Thai Village Loan Funds

In Thailand ex PM Thaksin introduced Village Loan Funds which some have called "microcredit".

However, the Village Loan Funds were quite different, funded by the central government with an initial $50k, regulated low interest, administered by a committee of locals in each village.

With some failures most villages purchased improved stock and equipment and maintain and slowly grow their capital base. The state receives its return on investment through increased overall productivity and tax revenues.

From this article it seems Yunus fell into the private enterprise trap where as usual market objectives do not align with the objectives of the consumers.

The killing ways of micro-finance

When a few months back the NDTV showed a news clipping of the cremation of a farmer who committed suicide unable to stand the continuous harassment at the hands of micro-finance goons, the nation refused to take notice. The NDTV had carried a Bhubaneshwar dateline story on March 19, 2010: "Orissa: Loan driving farmers to suicides."

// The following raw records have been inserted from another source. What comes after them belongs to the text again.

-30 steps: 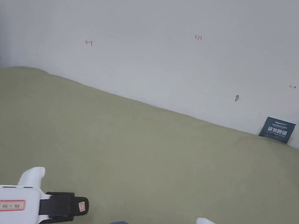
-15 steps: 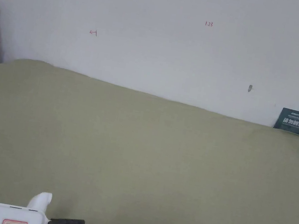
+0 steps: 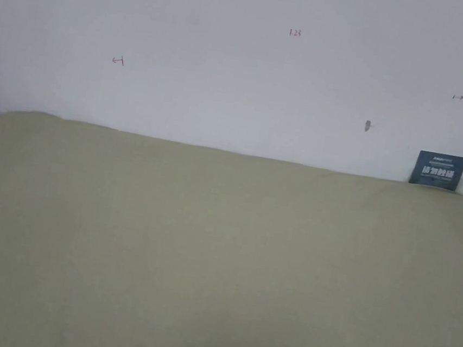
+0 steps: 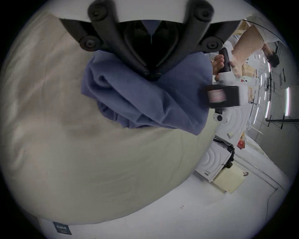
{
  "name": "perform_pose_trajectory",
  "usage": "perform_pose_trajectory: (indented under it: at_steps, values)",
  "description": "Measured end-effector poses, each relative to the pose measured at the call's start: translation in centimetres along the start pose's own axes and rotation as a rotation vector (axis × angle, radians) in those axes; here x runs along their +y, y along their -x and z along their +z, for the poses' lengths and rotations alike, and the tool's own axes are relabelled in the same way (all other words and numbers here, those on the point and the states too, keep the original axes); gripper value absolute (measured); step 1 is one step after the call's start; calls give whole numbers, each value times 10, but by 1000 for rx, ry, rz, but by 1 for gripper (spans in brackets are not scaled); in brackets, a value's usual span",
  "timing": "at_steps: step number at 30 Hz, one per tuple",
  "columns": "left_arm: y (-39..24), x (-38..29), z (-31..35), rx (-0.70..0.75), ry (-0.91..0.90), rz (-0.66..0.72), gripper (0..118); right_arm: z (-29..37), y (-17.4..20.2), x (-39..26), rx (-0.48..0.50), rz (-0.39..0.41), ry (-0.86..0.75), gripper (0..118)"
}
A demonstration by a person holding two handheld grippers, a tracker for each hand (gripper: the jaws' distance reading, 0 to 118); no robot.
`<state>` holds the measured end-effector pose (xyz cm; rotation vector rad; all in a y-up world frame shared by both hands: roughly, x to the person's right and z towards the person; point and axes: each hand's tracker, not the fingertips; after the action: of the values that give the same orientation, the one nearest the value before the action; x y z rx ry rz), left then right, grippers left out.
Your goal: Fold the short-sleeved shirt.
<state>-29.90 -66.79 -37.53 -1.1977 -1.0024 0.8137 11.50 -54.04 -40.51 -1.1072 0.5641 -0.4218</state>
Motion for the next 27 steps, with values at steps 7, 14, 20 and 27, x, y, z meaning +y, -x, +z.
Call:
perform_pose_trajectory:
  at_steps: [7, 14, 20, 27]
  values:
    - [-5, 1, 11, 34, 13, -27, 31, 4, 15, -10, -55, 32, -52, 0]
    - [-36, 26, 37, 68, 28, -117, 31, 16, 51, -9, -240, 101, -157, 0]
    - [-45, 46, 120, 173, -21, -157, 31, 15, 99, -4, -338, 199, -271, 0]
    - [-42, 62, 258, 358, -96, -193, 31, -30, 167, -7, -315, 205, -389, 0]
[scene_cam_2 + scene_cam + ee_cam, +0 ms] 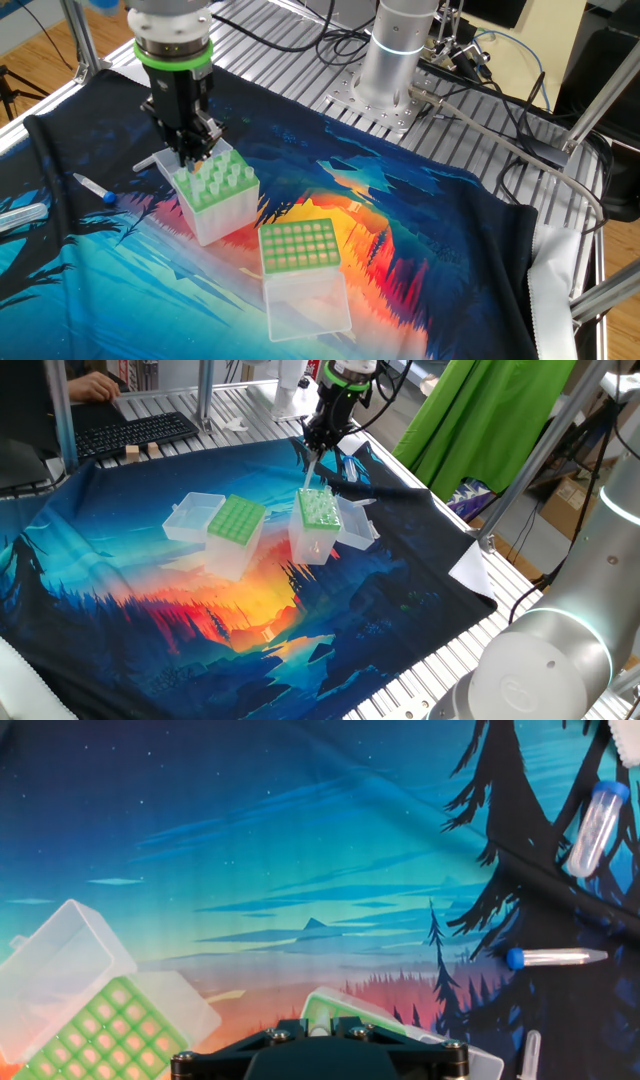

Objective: Transfer all large pipette tips from one holder to another

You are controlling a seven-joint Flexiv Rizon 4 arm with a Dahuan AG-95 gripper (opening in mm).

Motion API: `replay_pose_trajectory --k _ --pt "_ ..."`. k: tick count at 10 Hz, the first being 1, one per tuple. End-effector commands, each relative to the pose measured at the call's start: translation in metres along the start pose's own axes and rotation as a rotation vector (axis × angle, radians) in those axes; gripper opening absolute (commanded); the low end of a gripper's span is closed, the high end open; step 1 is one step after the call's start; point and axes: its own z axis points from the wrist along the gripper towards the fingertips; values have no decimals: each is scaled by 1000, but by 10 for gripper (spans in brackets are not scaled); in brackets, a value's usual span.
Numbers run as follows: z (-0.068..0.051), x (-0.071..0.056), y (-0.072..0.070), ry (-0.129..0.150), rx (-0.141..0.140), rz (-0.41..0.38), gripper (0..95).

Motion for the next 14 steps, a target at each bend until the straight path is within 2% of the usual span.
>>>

The report stated: "In 2009, 43 farmers in Orissa committed suicide. It was a year that saw a massive farm loan waiver by the UPA government and also a record investment of over Rs 1400 crore in farm credit by the state government. But they were all small farmers who couldn't access institutional loan and had to borrow from microfinance NGOs at an exorbitant rate of interest. Many, even the state government, suspect it's this exploitative loan network that may have driven loan farmers to commit suicide.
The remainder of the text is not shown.